The task:
Return the entries in full, exactly as written.

Data extract:
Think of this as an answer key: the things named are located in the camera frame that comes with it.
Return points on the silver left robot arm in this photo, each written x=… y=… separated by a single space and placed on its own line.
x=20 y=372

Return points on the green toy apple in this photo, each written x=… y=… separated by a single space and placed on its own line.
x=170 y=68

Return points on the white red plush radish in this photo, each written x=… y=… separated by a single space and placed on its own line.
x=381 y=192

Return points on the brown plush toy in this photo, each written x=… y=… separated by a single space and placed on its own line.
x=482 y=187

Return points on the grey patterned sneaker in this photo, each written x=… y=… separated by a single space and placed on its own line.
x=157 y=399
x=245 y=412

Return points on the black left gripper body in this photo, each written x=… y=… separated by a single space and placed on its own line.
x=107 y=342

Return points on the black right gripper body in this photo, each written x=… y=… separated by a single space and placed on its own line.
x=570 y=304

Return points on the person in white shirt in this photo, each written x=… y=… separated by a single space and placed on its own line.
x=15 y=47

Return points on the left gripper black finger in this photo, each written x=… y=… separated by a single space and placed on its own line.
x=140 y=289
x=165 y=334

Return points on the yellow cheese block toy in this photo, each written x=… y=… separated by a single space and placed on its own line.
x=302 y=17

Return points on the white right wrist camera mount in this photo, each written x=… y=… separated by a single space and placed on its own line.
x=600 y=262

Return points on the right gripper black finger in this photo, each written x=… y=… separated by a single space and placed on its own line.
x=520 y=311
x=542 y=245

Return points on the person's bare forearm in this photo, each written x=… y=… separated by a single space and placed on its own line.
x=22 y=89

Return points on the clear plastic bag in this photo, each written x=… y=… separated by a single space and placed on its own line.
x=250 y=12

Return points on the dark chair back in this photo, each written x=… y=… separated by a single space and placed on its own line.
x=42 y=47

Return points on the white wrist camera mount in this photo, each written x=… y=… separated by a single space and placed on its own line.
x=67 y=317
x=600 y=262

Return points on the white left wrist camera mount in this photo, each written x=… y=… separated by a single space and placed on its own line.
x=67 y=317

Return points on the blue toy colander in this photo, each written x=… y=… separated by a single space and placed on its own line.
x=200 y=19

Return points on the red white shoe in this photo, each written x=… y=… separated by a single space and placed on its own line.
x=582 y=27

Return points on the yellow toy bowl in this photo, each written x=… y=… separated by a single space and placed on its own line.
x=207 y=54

The answer:
Think of this as an answer key: the things named are located in the camera frame that comes with it.
Return points on the silver left robot arm in this photo, each written x=… y=… separated by a single space and placed on its own line.
x=20 y=372

Return points on the green toy apple in this photo, each written x=… y=… separated by a single space and placed on its own line.
x=170 y=68

Return points on the white red plush radish in this photo, each written x=… y=… separated by a single space and placed on its own line.
x=381 y=192

Return points on the brown plush toy in this photo, each written x=… y=… separated by a single space and placed on its own line.
x=482 y=187

Return points on the grey patterned sneaker in this photo, each written x=… y=… separated by a single space and placed on its own line.
x=157 y=399
x=245 y=412

Return points on the black left gripper body in this photo, each written x=… y=… separated by a single space and placed on its own line.
x=107 y=342

Return points on the black right gripper body in this photo, each written x=… y=… separated by a single space and placed on its own line.
x=570 y=304

Return points on the person in white shirt in this photo, each written x=… y=… separated by a single space and placed on its own line.
x=15 y=47

Return points on the left gripper black finger in this photo, each written x=… y=… separated by a single space and placed on its own line.
x=140 y=289
x=165 y=334

Return points on the yellow cheese block toy in this photo, each written x=… y=… separated by a single space and placed on its own line.
x=302 y=17

Return points on the white right wrist camera mount in this photo, each written x=… y=… separated by a single space and placed on its own line.
x=600 y=262

Return points on the right gripper black finger in this photo, each written x=… y=… separated by a single space and placed on its own line.
x=520 y=311
x=542 y=245

Return points on the person's bare forearm in this photo, each written x=… y=… separated by a single space and placed on its own line.
x=22 y=89

Return points on the clear plastic bag in this photo, each written x=… y=… separated by a single space and placed on its own line.
x=250 y=12

Return points on the dark chair back in this photo, each written x=… y=… separated by a single space and placed on its own line.
x=42 y=47

Return points on the white wrist camera mount in this photo, each written x=… y=… separated by a single space and placed on its own line.
x=67 y=317
x=600 y=262

Return points on the white left wrist camera mount in this photo, each written x=… y=… separated by a single space and placed on its own line.
x=67 y=317

Return points on the blue toy colander in this photo, each written x=… y=… separated by a single space and placed on its own line.
x=200 y=19

Return points on the red white shoe in this photo, each written x=… y=… separated by a single space and placed on its own line.
x=582 y=27

Return points on the yellow toy bowl in this photo, each written x=… y=… separated by a single space and placed on its own line.
x=207 y=54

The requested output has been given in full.